I understand the point of making a rear knuckle for strength and the separate ebrake caliper, but to correct roll center it would be better to make a new lower control arm.
There are not any really good LCAs available (front and rear). None of them are catered to extremely low cars, they just don't adjust far enough to make a big difference. You would also be able to adjust the track.
If you guys made some LCAs with nice spherical bearings and heim joints I would be extremely interested in a set. I'd rather buy nice ones then start welding up my own, but I may end up doing it this winter.
Oh definitely. That way your FLCAs are designed in a way to work with your super angle knuckles/super angle knuckles in general (ie not get hit by them). They could be made to work specifically with your rear knuckles as well. I mean I would buy the knuckles just to get the spherical bearing replacement on all of the arms, and I would definitely get your control arms if they could adjust roll center enough (you need a good 2-3" of adjustment I think).
Just be sure if you do control arms that you use an inclosed spherical bearing for the joint that mounts to the spindle instead of a heim joint. It would put the rod end in bending at that location (but it is fine on the inside mounting part by the subframe).
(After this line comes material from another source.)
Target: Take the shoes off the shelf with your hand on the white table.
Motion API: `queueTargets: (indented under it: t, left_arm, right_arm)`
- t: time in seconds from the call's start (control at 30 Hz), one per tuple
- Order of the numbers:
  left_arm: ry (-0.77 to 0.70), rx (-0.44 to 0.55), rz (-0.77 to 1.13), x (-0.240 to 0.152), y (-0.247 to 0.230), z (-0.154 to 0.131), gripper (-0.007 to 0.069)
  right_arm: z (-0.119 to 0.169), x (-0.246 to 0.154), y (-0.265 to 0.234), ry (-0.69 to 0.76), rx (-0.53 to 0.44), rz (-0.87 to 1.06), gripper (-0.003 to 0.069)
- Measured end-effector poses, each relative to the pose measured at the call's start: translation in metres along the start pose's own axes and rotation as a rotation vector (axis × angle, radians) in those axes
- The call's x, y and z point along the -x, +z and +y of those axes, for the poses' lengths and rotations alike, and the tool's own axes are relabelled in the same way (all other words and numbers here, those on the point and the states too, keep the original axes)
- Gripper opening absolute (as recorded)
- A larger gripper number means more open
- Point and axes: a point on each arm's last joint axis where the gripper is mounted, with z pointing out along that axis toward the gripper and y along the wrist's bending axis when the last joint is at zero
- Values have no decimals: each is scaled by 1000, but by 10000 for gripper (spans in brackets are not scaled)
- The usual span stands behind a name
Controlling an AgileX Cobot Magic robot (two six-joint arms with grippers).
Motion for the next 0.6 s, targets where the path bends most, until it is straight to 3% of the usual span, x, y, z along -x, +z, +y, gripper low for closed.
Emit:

An easy way to go for the control arms would be to just pick up a bunch of nice spherical bearings (QA1, Aurora, something like that) and weld in housings for them and make a bolt that has the right taper for our spindles. They make lots of stuff like this for stock cars, but nothing in our taper. Here's a website with the different parts on it that you would need to completely replace the ball joint:
I was going to go with the parts from that page and just get the spindle bored out to the Chevy taper, or get a straight bolt and drill out the taper all together. It would not be as strong or secure but I doubt it would fail so long as you had a strong enough bolt. Then just take out the ball joint, weld in the bearing housing, press the bearing in, slap a c-clip in there and bolt it up. This could be done on a stock control arm pretty easily with just some reinforcing and you could put a heim joint on the other end like the kit battle version offers.